Por Ramalho Leite
Como eles trabalhavam até altas horas, “desvirginando a madrugada” como diria no futuro o nosso Gonzaquinha, Getúlio Vargas os apelidou de “boêmios cívicos”. Era a Assessoria Econômica, capitaneada por Rômulo de Almeida e da qual faziam parte ainda o sociólogo Jesus Soares Pereira e o paraibano Cleanto de Paiva Leite, além de outros igualmente talentosos e que se demorariam ainda muito tempo servindo à Pátria na área do desenvolvimento. Foi dessas cabeças pensantes, reunidas por Getúlio em quase sigilo, que surgiu o projeto de criação da Petrobrás, com esse acento agudo retirado mais tarde. “A Assessoria foi uma solução informal e muito imaginativa do presidente Getúlio Vargas para escapar do cerco político ao qual ele tinha sido obrigado na escolha dos ministros”, conceituaria Cleanto de Paiva Leite.
A Assessoria Econômica previa que o investimento da Petrobras alcançaria o triplo do gasto em Volta Redonda, esta, produto de negociação de Getúlio com os americanos em troca da participação do Brasil na Segunda Guerra. A proposta original previa a criação de uma sociedade de economia mista, com a União proprietária de 51% das ações, e permitindo que o restante fosse composto pelo capital privado, com a concessão de 10% às mãos de estrangeiros. A UDN, partido em oposição ferrenha ao governo, sempre defendera essa participação do capital privado nas empresas estatais, mas diante do projeto de Getúlio, passou a chamá-lo de entreguista e abraçou o monopólio estatal.

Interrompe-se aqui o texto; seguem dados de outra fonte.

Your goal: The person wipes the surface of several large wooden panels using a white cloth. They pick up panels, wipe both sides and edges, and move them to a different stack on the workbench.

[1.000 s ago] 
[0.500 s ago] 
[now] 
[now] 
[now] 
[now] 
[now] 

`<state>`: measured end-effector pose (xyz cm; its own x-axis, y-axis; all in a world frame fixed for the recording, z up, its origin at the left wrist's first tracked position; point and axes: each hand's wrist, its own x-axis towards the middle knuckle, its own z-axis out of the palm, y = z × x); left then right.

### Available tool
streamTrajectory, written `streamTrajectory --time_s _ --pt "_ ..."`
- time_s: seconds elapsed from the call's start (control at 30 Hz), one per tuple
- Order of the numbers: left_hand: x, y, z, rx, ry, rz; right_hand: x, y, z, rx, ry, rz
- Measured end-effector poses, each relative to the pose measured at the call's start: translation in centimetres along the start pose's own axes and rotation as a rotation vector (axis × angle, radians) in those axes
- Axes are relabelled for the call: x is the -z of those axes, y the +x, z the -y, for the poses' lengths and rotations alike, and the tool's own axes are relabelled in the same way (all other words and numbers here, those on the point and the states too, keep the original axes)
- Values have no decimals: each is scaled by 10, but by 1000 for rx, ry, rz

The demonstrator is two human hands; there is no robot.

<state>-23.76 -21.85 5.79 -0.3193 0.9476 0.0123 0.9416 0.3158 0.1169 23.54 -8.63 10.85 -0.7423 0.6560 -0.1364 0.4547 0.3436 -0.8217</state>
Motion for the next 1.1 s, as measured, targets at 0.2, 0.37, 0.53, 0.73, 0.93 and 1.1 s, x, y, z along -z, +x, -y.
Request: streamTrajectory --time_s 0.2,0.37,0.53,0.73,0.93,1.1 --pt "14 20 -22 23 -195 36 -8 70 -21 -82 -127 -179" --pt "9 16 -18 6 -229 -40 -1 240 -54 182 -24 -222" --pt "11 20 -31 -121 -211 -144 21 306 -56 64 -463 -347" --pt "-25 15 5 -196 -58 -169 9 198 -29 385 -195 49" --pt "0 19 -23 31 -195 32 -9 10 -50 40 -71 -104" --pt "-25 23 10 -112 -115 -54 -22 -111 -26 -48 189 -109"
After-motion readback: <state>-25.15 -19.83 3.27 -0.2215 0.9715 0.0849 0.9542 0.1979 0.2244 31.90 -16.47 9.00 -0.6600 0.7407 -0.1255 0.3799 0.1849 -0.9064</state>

Depois de mais de dois anos de discussões acirradas no Congresso, finalmente, a empresa foi criada, e reservado o monopólio ao estado brasileiro. A UDN, historicamente, arvorou-se em “mãe do monopólio da Petrobras”, pois da sua bancada surgiu a formulação finalmente aprovada. O resultado, porém, nasceu da astúcia política de Getúlio, segundo conta o cearense Lira Neto, um dos principais biógrafos de Vargas.
Lastreado em informação de Tancredo Neves, Lira conta que certo dia, Getúlio mandou chamar alguns parlamentares ao Catete. Entre eles, o próprio Tancredo, o baiano Antonio Balbino e o gaúcho Brochado da Rocha. Getúlio lhes confessou que sempre fora favorável ao monopólio estatal do petróleo. Todavia, temendo que sua proposta fosse derrubada por mera pirraça da oposição, preferiu esperar que “algum parlamentar mais neutro propusesse uma emenda”. “A malícia do presidente era realista”, diz Tancredo. “Os parlamentares da União Democrática Nacional passaram a apoiar a tese do monopólio estatal do petróleo”.

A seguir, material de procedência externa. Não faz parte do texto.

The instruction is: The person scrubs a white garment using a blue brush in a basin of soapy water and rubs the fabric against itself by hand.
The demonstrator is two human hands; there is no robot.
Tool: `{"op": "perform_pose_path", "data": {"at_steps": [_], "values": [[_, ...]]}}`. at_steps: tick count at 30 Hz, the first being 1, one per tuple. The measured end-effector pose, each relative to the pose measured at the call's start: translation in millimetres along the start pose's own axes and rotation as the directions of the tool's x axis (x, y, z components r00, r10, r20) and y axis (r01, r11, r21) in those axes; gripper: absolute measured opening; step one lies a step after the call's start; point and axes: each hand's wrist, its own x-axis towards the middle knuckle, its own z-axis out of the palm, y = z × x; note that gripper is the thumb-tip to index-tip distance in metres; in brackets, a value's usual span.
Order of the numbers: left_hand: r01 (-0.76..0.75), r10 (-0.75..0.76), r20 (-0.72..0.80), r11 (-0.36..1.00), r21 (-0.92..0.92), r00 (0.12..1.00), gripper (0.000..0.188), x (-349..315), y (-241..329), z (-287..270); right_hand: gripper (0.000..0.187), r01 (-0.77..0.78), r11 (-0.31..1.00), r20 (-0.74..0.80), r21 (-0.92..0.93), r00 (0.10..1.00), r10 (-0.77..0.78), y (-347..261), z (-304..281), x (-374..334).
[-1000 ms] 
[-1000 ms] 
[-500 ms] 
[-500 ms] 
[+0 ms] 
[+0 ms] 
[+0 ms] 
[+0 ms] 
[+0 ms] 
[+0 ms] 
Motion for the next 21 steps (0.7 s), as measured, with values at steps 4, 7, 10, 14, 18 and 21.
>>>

Getúlio não poderia prever, contudo, que do final do século passado e antes de chegar à segunda década do seguinte, a empresa que criou para prospectar, refinar e comercializar petróleo, em terra ou em mar revolto, fosse atacada por um verdadeiro tsunami. Mãos inidônias que não se sujaram de óleo, foram contaminadas pelo vírus da corrupção, sugando o produto mais valioso do povo brasileiro.
Quem foi contaminado, está identificado e vai pagar pelos prejuízos causados a nossa maior empresa estatal. Os crimes apurados não podem, todavia, servir de motivo para a derrubada de um governo legitimamente constituído. Na democracia, quem manda é o voto. É pelo voto que o eleitor exerce sua cidadania, elegendo, ou derrubando quem elegeu.